How many lines in the listing below include the word "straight"? Answer with the number and nothing else.
⁂
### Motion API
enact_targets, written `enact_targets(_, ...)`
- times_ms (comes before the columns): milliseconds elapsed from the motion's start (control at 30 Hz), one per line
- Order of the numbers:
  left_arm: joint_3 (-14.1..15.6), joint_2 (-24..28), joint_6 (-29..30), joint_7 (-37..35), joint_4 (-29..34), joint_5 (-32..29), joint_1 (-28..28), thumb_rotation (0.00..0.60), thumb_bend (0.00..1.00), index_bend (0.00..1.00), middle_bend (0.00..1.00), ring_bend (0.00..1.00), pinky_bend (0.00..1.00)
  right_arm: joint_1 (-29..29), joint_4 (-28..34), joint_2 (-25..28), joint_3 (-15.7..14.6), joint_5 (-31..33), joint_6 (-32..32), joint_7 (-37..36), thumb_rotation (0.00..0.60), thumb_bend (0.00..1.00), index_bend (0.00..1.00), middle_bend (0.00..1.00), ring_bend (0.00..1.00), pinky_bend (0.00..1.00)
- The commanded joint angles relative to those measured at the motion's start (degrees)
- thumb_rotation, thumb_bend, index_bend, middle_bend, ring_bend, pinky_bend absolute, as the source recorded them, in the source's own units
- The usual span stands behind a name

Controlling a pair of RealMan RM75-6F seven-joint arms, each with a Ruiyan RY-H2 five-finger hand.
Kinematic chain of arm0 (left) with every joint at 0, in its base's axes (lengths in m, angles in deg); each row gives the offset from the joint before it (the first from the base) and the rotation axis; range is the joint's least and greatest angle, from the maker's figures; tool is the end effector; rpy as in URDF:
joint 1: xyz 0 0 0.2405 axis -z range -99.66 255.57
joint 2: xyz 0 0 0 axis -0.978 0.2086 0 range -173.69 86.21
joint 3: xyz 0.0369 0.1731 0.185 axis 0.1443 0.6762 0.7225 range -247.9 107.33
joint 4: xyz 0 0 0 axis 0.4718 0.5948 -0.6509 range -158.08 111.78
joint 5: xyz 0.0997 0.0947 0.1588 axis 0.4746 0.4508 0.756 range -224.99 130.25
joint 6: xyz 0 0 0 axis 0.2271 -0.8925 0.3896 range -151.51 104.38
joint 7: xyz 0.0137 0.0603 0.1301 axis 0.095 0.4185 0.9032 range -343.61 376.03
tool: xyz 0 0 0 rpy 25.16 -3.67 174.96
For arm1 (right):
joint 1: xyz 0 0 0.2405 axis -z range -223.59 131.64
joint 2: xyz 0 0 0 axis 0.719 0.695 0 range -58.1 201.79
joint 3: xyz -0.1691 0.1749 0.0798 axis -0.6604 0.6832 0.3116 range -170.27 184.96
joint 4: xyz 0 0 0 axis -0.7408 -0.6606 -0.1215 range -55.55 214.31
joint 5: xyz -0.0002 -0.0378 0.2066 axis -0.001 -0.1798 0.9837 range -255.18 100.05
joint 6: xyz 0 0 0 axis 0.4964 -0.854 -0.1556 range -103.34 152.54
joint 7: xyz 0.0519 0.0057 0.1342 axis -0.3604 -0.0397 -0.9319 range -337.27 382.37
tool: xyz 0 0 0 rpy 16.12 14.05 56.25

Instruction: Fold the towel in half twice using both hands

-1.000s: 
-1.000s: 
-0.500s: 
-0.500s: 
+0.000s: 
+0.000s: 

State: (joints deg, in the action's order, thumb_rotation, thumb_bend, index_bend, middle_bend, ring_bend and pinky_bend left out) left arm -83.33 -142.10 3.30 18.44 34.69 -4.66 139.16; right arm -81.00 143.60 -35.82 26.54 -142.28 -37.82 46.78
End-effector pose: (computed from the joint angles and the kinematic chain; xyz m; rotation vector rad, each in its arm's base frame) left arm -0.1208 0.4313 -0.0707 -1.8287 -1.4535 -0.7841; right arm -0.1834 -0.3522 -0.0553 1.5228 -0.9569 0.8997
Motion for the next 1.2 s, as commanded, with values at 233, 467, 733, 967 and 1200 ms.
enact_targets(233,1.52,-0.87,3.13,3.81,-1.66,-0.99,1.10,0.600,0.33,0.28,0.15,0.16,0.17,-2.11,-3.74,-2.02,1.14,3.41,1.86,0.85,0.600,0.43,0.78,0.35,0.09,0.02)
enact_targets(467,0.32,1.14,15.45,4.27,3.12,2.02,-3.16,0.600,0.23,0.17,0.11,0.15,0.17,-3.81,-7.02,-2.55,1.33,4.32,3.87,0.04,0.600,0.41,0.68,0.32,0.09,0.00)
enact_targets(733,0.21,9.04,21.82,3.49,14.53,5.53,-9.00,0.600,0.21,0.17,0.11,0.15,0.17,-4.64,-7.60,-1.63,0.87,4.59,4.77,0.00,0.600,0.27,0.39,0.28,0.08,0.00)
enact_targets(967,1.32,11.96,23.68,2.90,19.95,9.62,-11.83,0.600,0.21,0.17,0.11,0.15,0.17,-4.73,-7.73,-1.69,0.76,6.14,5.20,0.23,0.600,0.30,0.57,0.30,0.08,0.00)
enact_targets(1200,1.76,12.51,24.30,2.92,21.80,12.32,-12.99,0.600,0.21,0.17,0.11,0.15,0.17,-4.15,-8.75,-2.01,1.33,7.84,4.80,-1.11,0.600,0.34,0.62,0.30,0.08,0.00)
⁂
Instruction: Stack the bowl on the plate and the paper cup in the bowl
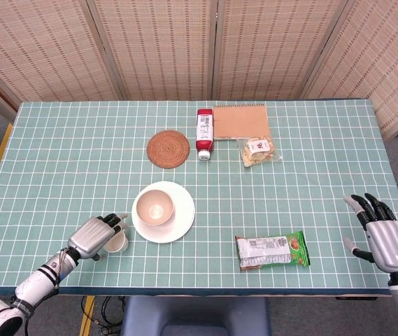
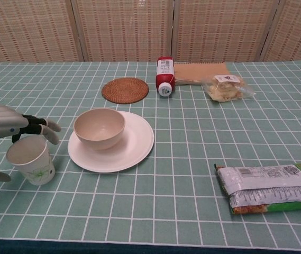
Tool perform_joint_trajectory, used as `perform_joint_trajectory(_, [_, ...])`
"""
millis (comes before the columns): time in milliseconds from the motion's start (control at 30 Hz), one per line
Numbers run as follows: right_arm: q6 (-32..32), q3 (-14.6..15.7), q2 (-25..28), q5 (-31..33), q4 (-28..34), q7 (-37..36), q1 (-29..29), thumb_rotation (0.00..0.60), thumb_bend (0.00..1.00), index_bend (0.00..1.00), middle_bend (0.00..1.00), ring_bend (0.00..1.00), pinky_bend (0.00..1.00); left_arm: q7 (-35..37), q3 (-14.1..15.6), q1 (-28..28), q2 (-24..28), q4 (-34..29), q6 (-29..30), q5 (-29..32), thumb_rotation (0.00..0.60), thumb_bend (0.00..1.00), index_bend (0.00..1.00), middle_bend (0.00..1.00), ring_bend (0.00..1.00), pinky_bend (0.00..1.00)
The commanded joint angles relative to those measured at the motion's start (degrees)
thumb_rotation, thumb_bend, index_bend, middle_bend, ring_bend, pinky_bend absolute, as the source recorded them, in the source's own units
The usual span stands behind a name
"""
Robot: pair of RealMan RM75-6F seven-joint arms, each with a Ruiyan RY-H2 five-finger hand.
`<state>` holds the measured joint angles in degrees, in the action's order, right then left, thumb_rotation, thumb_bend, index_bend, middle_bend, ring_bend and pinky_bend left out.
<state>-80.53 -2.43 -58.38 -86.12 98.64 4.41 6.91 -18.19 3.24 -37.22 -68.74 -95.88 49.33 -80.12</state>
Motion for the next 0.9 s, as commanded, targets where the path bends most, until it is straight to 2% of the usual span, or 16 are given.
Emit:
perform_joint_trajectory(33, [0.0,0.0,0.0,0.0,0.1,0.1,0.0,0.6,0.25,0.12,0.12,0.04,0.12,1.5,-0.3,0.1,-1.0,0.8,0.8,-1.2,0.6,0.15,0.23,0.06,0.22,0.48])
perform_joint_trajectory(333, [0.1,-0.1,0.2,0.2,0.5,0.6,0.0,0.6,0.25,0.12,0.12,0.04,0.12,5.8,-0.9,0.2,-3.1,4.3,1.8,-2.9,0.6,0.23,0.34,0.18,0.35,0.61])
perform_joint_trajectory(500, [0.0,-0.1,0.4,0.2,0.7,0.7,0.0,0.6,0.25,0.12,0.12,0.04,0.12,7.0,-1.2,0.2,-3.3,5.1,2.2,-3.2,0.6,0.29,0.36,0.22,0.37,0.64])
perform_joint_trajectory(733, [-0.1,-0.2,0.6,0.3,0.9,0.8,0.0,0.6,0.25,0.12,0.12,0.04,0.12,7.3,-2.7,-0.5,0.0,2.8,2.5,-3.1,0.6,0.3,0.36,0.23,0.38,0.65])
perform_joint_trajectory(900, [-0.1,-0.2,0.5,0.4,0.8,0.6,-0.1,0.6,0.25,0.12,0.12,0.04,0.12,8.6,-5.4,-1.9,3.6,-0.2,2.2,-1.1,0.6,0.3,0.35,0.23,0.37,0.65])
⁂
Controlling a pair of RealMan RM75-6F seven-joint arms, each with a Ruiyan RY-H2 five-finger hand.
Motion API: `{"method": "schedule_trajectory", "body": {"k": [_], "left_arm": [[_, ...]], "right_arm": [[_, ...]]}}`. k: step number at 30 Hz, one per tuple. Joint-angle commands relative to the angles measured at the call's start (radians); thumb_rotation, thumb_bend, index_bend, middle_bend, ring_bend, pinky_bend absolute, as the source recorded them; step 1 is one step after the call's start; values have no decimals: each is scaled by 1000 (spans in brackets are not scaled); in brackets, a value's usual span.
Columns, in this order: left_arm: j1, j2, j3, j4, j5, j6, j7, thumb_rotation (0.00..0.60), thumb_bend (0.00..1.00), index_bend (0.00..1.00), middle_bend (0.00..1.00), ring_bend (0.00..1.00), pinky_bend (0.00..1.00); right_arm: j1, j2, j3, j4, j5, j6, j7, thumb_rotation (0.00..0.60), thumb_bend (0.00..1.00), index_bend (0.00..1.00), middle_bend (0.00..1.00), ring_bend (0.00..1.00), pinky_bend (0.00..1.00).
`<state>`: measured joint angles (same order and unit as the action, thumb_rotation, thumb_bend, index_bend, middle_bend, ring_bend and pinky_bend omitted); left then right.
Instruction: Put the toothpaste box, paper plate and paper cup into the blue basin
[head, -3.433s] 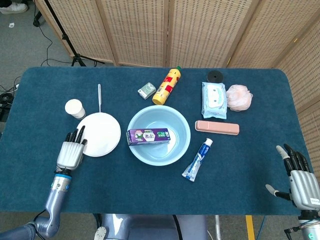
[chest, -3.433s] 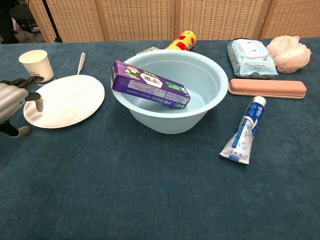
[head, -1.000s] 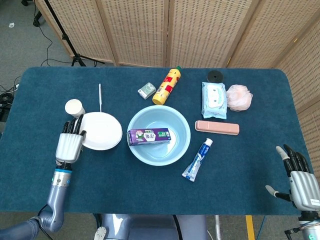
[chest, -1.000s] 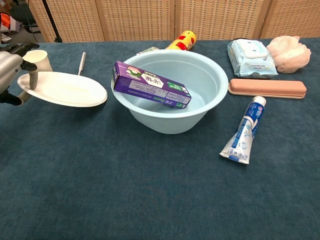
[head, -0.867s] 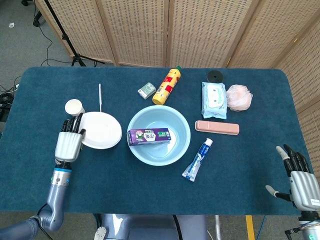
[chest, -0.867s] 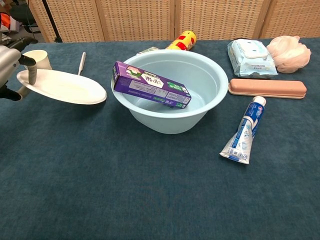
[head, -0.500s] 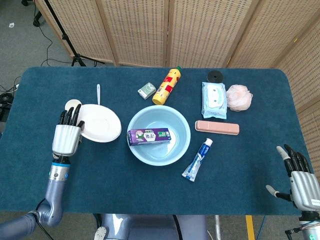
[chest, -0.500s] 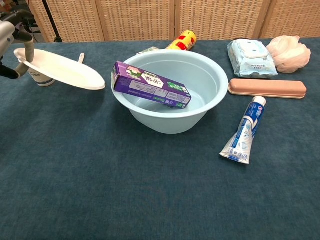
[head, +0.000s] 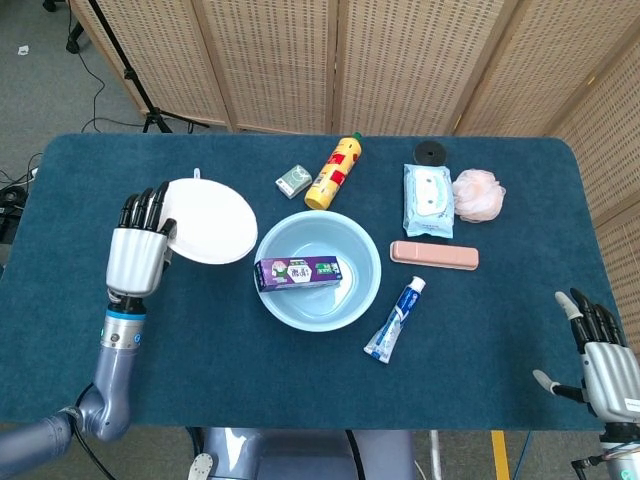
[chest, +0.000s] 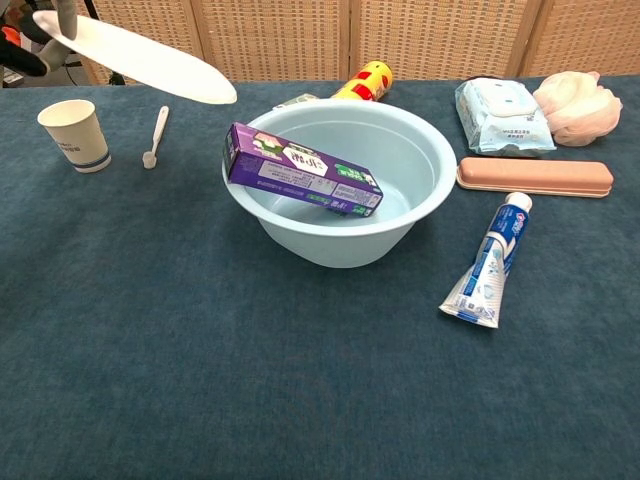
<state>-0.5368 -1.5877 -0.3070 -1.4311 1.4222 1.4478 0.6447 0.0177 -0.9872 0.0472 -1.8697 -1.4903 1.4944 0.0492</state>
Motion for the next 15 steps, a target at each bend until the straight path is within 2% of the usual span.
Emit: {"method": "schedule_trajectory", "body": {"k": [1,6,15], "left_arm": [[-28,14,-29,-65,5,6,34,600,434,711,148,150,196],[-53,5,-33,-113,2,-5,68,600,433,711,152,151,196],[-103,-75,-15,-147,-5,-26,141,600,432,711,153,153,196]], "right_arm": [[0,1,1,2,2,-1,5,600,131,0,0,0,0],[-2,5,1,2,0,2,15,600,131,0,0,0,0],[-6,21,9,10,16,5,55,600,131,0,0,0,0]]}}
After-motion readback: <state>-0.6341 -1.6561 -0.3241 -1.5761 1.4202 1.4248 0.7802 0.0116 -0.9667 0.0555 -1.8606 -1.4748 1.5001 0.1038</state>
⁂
## Answer
2